Set down a true copy of the data, with all pictures left out.
----
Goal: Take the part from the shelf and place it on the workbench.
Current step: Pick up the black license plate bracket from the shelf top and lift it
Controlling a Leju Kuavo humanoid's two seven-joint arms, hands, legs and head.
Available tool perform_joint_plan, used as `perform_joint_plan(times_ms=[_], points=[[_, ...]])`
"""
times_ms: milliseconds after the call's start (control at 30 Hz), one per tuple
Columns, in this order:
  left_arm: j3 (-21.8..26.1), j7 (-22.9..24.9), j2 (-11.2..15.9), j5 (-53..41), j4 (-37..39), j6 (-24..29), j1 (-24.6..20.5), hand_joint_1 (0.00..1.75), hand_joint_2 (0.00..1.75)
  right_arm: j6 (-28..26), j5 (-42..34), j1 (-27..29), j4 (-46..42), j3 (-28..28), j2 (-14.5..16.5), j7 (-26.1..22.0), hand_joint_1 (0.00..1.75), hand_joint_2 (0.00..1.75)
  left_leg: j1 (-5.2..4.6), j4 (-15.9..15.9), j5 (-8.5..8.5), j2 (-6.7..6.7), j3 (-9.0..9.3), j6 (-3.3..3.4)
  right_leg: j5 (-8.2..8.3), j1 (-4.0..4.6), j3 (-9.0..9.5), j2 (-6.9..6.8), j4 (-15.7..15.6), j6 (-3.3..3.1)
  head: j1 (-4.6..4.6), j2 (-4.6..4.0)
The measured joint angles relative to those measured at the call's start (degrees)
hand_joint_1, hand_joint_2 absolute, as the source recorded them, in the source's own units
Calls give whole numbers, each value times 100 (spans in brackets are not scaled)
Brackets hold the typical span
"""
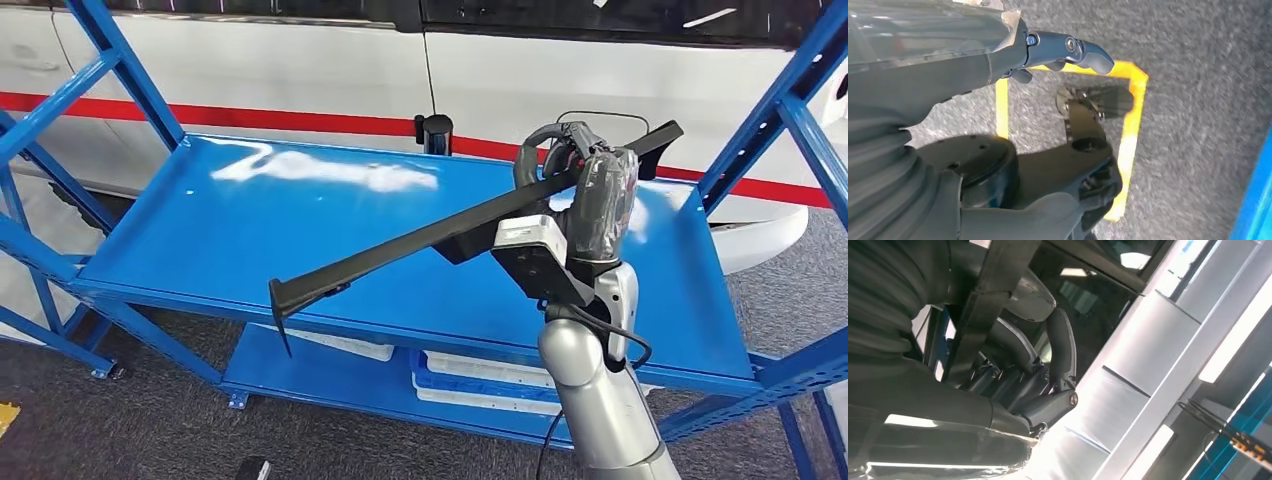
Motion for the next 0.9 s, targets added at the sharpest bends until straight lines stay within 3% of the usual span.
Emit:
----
* Exercise response:
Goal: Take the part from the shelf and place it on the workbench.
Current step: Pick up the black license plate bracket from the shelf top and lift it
Controlling a Leju Kuavo humanoid's two seven-joint arms, hands, legs and head.
Available tool perform_joint_plan, used as `perform_joint_plan(times_ms=[_], points=[[_, ...]])`
"""
times_ms: milliseconds after the call's start (control at 30 Hz), one per tuple
Columns, in this order:
  left_arm: j3 (-21.8..26.1), j7 (-22.9..24.9), j2 (-11.2..15.9), j5 (-53..41), j4 (-37..39), j6 (-24..29), j1 (-24.6..20.5), hand_joint_1 (0.00..1.75), hand_joint_2 (0.00..1.75)
  right_arm: j6 (-28..26), j5 (-42..34), j1 (-27..29), j4 (-46..42), j3 (-28..28), j2 (-14.5..16.5), j7 (-26.1..22.0), hand_joint_1 (0.00..1.75), hand_joint_2 (0.00..1.75)
  left_leg: j1 (-5.2..4.6), j4 (-15.9..15.9), j5 (-8.5..8.5), j2 (-6.7..6.7), j3 (-9.0..9.3), j6 (-3.3..3.4)
  right_leg: j5 (-8.2..8.3), j1 (-4.0..4.6), j3 (-9.0..9.5), j2 (-6.9..6.8), j4 (-15.7..15.6), j6 (-3.3..3.1)
  head: j1 (-4.6..4.6), j2 (-4.6..4.0)
The measured joint angles relative to those measured at the call's start (degrees)
hand_joint_1, hand_joint_2 absolute, as the source recorded them, in the source's own units
Calls give whole numbers, each value times 100 (spans in brackets are not scaled)
Brackets hold the typical span
"""
Motion for the next 0.9 s, targets added at the sharpest bends until straight lines stay within 3% of the usual span.
Emit:

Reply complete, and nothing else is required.